Friday, 2 November 2012

EASTERN VICTORIA

 
Some of the beautiful views on our way to the Nariel Valley.

Snow capped mountains.

Meandering rivers.
As the Staceys Bridge reserve is a few kilometres off the main road, it is not frequented by  caravaners but it is a beautiful spot with a great little trout stream nestled at the end of the Nariel Valley. Here we caught up with a couple from Tumut who we had met at Paddys Creek and we all had a great time sitting around the fire at night. John managed to get a nice catch of trout so I volunteered to cook them for us all and it was delicious. On our second night here, we were woken up by rain and then hail. Fortunately, it was over before it began so we were rather relieved. The trout stopped biting though.

Daddy emu with his chicks - Hillfoot Shool, Nariel Valley


The creek at Staceys Bridge


Trout for dinner!
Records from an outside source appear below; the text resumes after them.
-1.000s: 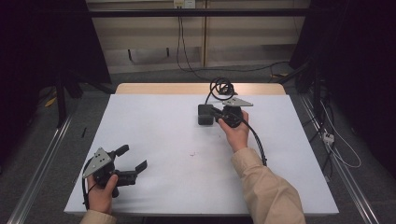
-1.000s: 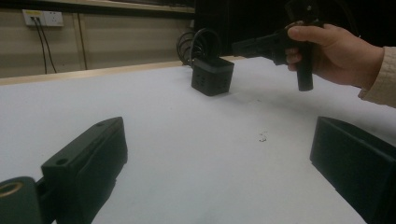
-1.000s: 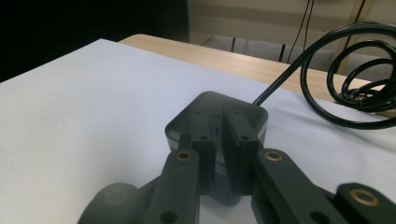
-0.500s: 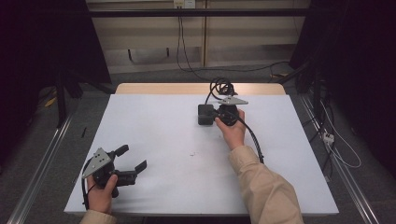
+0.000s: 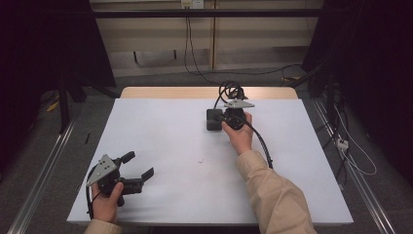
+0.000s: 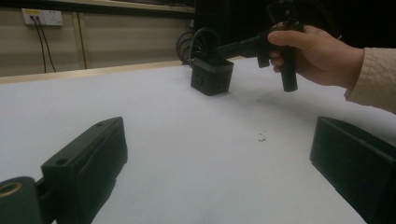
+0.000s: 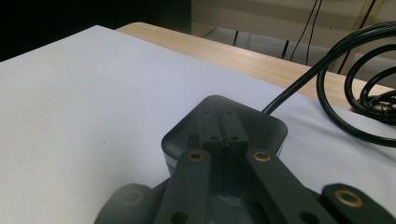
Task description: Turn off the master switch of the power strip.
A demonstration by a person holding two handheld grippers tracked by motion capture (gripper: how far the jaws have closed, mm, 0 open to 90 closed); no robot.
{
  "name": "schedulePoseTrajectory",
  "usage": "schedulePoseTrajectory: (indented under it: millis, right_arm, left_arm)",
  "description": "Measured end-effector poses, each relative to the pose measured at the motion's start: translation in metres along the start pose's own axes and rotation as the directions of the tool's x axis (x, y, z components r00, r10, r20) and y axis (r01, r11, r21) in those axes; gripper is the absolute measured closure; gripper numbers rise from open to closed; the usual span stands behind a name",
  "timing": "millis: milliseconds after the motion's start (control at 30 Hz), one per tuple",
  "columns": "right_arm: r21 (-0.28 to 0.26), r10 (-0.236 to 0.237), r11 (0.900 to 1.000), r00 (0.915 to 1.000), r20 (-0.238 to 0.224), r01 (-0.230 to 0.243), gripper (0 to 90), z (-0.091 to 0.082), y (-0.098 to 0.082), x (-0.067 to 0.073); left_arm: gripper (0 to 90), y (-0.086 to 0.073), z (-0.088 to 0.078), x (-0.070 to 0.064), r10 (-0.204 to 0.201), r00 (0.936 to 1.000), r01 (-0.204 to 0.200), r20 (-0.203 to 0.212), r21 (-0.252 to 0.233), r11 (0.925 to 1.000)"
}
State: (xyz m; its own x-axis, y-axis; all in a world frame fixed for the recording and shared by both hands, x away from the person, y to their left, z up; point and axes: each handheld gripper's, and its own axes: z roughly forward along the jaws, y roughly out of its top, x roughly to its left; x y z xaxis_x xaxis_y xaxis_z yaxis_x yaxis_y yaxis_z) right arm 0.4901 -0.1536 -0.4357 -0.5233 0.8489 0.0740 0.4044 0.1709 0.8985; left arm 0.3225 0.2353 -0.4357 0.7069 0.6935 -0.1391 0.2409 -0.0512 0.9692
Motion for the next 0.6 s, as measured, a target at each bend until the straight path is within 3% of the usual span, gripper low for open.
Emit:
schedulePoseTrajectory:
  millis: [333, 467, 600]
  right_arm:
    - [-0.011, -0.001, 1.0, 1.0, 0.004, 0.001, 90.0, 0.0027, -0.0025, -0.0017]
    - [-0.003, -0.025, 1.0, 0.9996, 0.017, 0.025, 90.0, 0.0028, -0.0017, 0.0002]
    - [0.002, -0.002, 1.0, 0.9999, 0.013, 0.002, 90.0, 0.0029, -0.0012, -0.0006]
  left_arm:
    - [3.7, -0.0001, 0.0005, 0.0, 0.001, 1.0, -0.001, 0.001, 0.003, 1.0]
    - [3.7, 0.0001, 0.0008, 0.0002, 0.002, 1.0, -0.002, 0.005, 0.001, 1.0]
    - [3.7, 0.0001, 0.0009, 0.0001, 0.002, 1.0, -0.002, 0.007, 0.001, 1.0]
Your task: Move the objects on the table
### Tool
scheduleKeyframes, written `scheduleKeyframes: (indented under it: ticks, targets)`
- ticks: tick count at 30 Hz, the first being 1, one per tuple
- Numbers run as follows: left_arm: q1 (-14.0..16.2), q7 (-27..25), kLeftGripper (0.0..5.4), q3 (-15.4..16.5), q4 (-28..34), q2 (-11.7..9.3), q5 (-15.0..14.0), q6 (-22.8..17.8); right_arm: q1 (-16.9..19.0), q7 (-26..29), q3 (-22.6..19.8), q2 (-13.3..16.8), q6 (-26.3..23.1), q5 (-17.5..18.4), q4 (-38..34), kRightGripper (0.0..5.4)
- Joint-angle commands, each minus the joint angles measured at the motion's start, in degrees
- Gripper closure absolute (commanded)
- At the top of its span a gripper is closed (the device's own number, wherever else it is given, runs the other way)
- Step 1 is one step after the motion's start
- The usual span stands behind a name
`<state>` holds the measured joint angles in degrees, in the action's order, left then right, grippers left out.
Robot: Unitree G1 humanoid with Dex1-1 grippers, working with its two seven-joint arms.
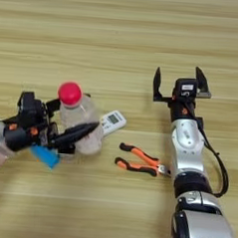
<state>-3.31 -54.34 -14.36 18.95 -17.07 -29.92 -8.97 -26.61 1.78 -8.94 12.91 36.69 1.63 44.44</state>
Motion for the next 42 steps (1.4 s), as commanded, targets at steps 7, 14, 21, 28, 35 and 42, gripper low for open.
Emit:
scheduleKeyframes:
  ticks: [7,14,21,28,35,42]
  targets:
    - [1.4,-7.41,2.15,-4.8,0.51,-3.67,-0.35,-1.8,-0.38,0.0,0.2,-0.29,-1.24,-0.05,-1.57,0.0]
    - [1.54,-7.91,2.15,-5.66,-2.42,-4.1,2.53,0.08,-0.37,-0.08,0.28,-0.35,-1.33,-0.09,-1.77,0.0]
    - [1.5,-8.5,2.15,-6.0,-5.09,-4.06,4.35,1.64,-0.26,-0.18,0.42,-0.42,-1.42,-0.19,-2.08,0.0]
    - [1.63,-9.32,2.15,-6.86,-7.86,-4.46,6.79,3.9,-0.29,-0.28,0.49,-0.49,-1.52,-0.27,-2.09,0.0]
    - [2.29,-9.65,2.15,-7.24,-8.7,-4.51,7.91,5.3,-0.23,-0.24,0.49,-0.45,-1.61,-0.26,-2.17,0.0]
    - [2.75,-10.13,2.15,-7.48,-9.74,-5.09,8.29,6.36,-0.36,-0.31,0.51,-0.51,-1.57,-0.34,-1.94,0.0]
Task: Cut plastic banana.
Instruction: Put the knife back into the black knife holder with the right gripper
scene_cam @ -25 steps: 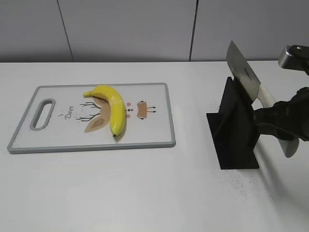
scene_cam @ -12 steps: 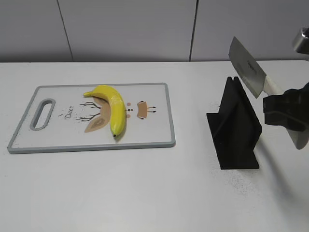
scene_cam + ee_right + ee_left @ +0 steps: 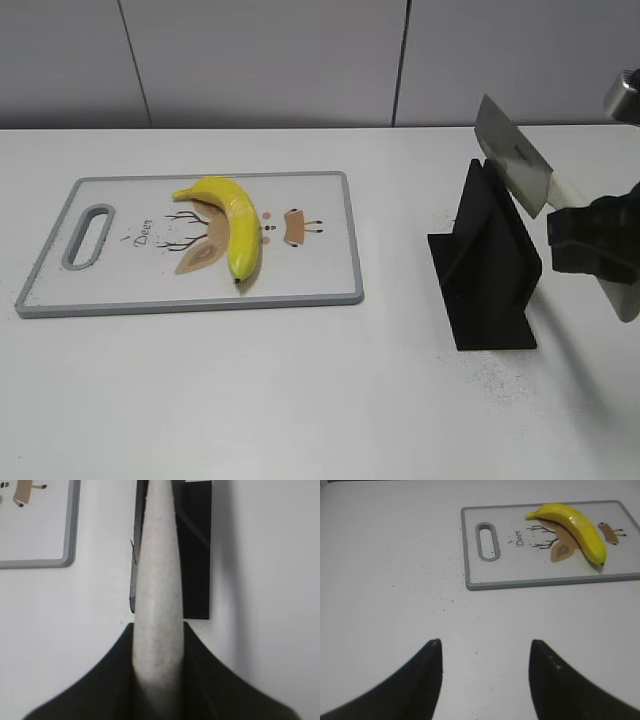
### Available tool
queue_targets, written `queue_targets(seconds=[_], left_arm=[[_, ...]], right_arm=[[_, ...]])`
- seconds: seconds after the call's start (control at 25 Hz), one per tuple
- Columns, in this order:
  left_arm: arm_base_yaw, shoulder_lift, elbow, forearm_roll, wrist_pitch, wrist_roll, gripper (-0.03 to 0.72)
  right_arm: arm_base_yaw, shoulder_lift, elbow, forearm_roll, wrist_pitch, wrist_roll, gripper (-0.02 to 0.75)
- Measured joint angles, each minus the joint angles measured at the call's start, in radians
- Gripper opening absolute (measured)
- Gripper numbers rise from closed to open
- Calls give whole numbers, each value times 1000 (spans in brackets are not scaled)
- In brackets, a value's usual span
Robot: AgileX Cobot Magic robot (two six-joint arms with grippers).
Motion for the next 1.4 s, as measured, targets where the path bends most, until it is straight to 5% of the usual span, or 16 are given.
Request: queue_targets(seconds=[0.96,1.2,1.4], left_arm=[[0,0,0,-1,0,0,527],[0,0,1,-1,0,0,527],[0,0,1,-1,0,0,527]], right_arm=[[53,63,-46,-37,82,46,177],[53,63,-100,-29,111,26,601],[53,60,-198,-29,233,-12,634]])
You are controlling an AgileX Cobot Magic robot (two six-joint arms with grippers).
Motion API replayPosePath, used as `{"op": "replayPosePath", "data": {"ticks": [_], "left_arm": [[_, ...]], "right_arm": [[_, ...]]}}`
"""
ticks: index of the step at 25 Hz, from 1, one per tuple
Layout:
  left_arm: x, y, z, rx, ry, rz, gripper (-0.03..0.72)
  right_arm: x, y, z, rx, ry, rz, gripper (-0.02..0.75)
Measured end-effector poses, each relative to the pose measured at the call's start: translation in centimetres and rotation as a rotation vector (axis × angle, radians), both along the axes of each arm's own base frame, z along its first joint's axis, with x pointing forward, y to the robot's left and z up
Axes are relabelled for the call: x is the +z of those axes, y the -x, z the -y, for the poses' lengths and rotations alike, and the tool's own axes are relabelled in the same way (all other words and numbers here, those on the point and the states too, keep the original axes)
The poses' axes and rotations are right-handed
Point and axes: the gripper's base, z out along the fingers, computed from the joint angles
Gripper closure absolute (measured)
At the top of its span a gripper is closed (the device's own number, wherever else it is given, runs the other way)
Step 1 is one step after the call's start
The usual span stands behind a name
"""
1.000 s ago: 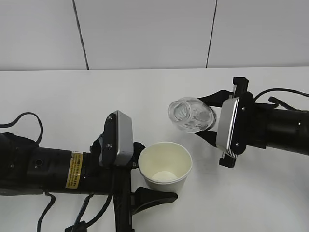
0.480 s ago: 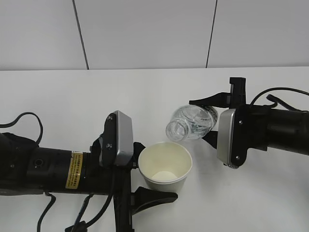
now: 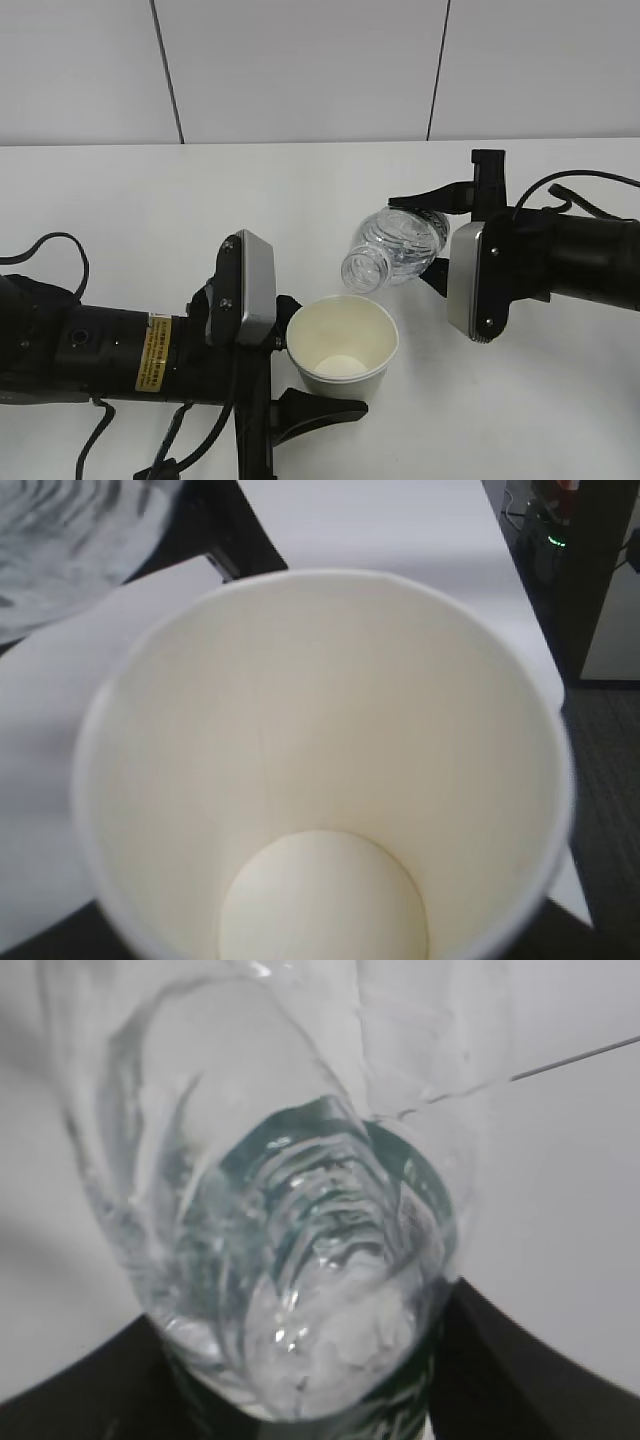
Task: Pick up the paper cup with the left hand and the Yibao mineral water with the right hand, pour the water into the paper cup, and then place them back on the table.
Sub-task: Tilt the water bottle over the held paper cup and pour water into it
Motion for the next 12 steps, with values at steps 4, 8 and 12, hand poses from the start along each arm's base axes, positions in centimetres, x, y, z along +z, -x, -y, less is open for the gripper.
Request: {"op": "replayPosePath", "data": {"ticks": [4,8,12], "left_arm": [[-0.06,0.17,0.00,-0.022,-0.008,0.005,0.255],[-0.06,0.18,0.00,-0.023,-0.007,0.005,0.255],[-0.04,0.16,0.00,-0.021,-0.005,0.005,0.255]], "right_arm": [[0.37,-0.26,-0.05,0.002,-0.001,0.016,0.325],[0.46,-0.36,-0.06,0.003,0.004,0.024,0.325],[0.65,-0.32,-0.05,0.009,0.019,0.044,0.325]]}}
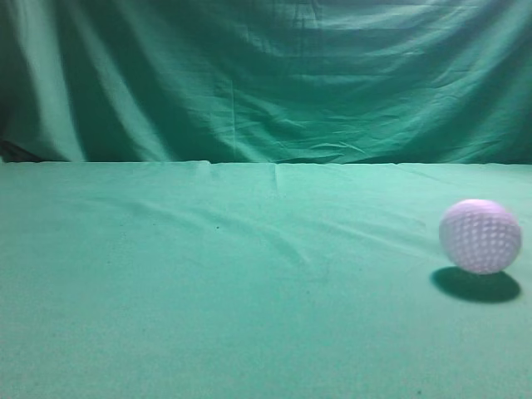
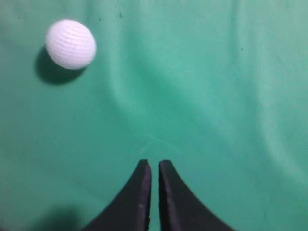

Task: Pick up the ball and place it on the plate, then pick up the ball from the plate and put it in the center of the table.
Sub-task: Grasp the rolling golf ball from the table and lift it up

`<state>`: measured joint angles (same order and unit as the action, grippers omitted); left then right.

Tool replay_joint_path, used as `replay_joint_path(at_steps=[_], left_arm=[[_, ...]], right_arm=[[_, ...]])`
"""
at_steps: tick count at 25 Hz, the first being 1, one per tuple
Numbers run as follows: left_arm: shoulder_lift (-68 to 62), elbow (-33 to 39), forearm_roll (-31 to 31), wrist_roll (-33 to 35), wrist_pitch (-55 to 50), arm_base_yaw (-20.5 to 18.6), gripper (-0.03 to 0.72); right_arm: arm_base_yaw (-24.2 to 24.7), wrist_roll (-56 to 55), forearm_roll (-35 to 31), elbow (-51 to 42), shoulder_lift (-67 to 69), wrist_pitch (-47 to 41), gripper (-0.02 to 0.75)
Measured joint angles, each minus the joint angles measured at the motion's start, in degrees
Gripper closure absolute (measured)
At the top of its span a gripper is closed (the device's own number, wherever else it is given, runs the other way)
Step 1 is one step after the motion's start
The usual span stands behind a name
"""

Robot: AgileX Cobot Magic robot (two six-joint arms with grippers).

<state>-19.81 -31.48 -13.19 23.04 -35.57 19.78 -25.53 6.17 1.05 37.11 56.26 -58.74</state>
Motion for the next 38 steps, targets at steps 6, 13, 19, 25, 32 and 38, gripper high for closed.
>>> replay_joint_path(at_steps=[6, 13, 19, 25, 32, 38], left_arm=[[1.55, 5.59, 4.03, -6.99, 2.10, 0.00, 0.619], [1.55, 7.03, 18.87, -29.33, 4.37, 0.00, 0.619], [1.55, 7.06, 21.23, -31.76, -0.87, 0.00, 0.619], [1.55, 7.06, 21.51, -31.76, -3.47, 0.00, 0.619], [1.55, 7.16, 23.18, -31.76, -3.70, 0.00, 0.619], [1.55, 7.16, 24.39, -31.76, -3.70, 0.00, 0.619]], right_arm=[[-6.10, -2.70, 1.29, 2.55, 8.87, 5.11, 0.692], [-6.71, -3.04, 1.49, 7.79, 20.03, 8.58, 0.692], [-8.67, 1.70, -3.28, 10.21, 25.96, 10.02, 0.377], [-11.25, 3.53, -4.13, 10.33, 29.87, 14.12, 0.209], [-11.37, 3.53, -3.77, 10.33, 35.12, 18.05, 0.209], [-11.37, 3.53, -3.64, 10.33, 37.51, 21.18, 0.209]])
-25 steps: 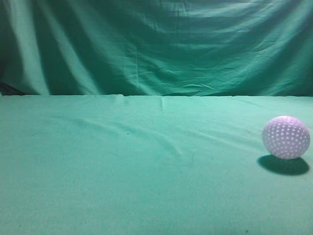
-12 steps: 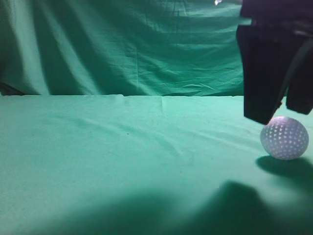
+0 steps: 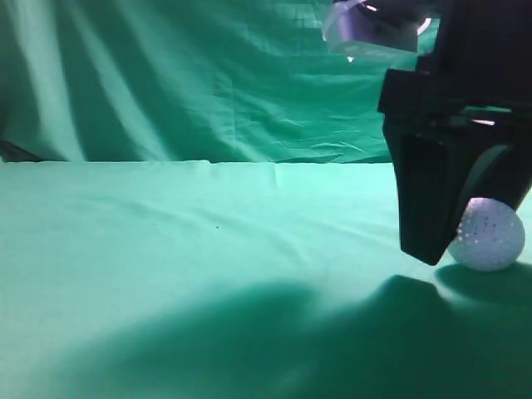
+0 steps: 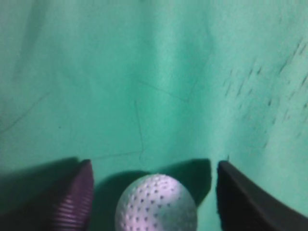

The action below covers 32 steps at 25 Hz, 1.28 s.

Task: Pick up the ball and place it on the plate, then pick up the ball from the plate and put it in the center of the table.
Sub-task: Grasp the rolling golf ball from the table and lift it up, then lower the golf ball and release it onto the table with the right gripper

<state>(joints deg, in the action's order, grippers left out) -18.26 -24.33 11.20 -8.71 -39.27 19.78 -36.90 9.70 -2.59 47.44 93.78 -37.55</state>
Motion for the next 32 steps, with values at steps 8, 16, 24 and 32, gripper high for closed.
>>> replay_joint_path(at_steps=[8, 16, 24, 32], left_arm=[[0.00, 0.00, 0.38, 0.00, 0.00, 0.00, 0.619], [0.00, 0.00, 0.41, 0.00, 0.20, 0.00, 0.619], [0.00, 0.00, 0.41, -0.11, 0.66, 0.00, 0.619], [0.00, 0.00, 0.41, -0.11, 0.66, 0.00, 0.619]], right_arm=[[0.00, -0.12, 0.93, 2.10, 0.64, -3.37, 0.426], [0.00, -0.02, 1.02, 20.07, 1.20, -10.81, 0.426], [-1.32, 0.69, 1.02, 45.12, 13.09, -14.95, 0.426], [-6.04, 0.83, 1.02, 61.85, 31.62, -15.54, 0.426]])
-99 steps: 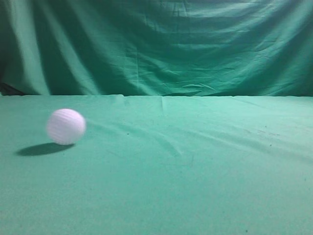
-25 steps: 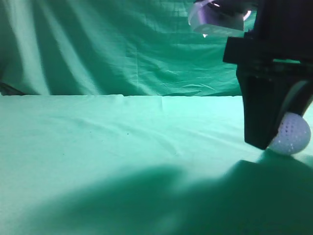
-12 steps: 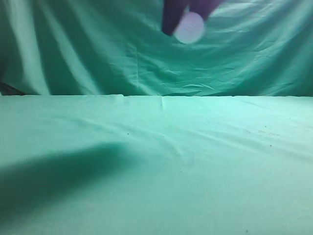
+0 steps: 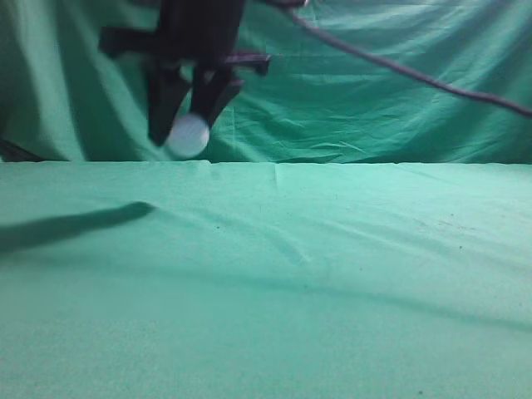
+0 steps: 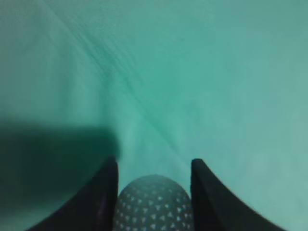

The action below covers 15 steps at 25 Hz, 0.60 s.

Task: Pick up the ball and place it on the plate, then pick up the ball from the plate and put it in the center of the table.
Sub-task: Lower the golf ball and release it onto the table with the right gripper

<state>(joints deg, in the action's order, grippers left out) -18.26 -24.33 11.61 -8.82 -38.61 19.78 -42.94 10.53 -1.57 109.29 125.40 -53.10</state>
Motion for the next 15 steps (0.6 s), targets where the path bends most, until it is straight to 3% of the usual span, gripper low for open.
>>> replay_joint_path(at_steps=[5, 15], left_arm=[[0.00, 0.00, 0.00, 0.00, 0.00, 0.00, 0.619], [0.00, 0.00, 0.00, 0.00, 0.00, 0.00, 0.619]], right_arm=[[-1.08, 0.10, -0.43, 5.05, 7.51, 0.76, 0.426], [-1.11, 0.10, -1.11, 5.84, 9.49, 3.74, 0.426]])
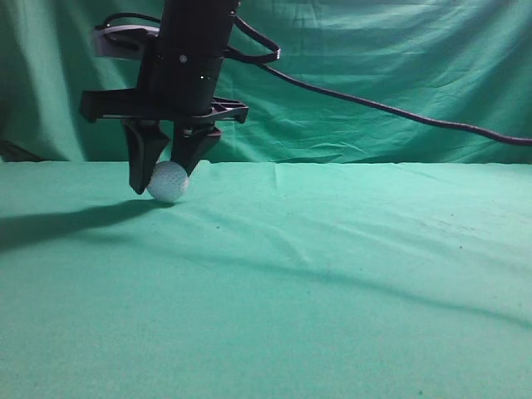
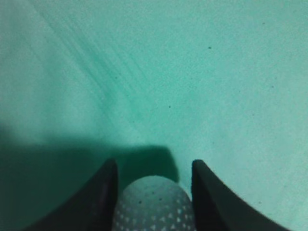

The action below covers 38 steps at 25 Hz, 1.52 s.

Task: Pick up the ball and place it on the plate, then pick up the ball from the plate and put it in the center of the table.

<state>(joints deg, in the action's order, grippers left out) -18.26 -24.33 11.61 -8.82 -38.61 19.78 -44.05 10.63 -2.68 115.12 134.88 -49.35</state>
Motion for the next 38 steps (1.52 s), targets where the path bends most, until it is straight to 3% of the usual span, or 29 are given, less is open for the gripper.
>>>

Thanks John.

Before we headed further south, we backtracked into Cooryong as we had been told that the local Man from Snowy River Museum was well worth a look and the pasties from the bakery also came highly recommended. They were lovely too although at $4.70 each we thought they were a bit pricey.
 
The museum however was great. Featured is a woollen rug knitted by a local, Jim Simpson, who had been an airman in World War II. His plane was shot down on his first mission and he was captured by the Germans. When told they would confiscate his brand new airman’s jumper for the Russian front, he proceeded to undo the knitting and roll the wool into a ball. During his time in the camp he taught several other prisoners to knit themselves socks and he knitted the amazing rug which is on display at the museum. He dedicated it to his mum who had taught him to knit.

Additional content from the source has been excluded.